*** Supplied information Section Begins ***

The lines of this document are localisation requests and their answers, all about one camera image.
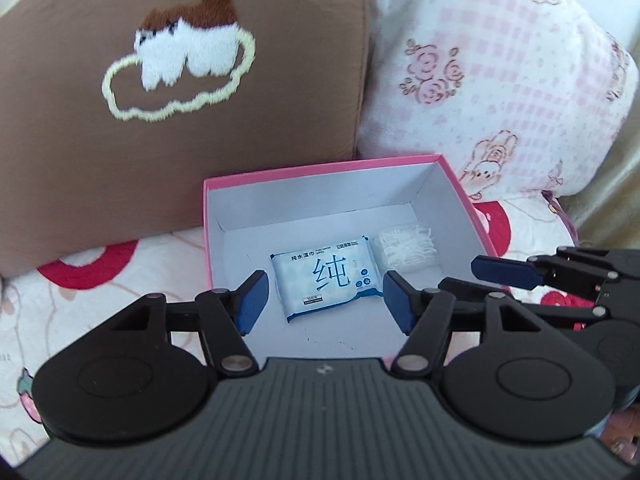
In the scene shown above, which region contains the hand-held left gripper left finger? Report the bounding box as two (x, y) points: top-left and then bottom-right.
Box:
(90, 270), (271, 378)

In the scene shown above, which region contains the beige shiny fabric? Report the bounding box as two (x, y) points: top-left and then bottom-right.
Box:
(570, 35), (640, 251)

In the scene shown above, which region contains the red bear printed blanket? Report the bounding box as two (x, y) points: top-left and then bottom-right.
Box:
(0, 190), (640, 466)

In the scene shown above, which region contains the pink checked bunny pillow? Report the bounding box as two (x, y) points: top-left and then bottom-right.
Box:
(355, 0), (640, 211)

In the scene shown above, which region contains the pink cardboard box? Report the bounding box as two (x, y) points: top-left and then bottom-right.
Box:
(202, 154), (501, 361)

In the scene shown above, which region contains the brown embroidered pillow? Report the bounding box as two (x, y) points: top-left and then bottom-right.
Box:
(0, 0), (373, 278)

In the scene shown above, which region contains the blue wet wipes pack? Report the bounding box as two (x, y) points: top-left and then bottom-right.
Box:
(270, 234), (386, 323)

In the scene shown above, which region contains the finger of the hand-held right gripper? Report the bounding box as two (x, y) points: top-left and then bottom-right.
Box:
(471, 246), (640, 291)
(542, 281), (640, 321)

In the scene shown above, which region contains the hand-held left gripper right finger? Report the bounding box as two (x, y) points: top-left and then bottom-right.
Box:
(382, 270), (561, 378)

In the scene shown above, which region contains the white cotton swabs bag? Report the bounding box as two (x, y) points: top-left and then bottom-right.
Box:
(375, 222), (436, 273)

*** Supplied information Section Ends ***
*** Supplied information Section Begins ***

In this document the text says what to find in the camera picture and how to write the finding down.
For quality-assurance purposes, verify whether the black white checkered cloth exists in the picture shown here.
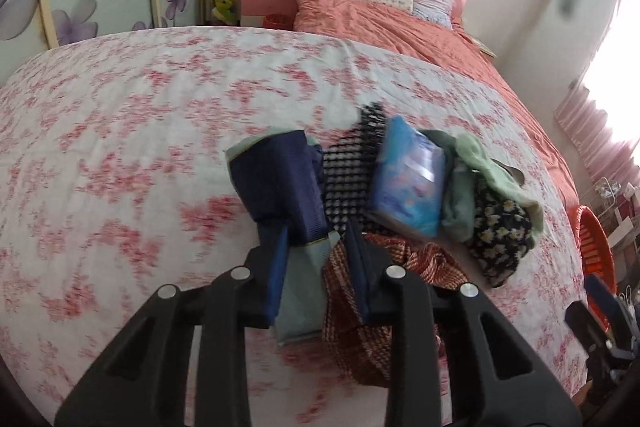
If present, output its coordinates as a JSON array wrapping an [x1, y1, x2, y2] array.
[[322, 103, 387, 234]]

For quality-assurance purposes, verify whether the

*** Supplied information Section Ends ***

◆ **Description of the task**
If the word "document" appears in a line above, copy that line.

◆ **Result of the exercise**
The lines of this document are localisation requests and their answers, all about one camera image.
In this document the text says what to find in the camera picture and how to write the finding down.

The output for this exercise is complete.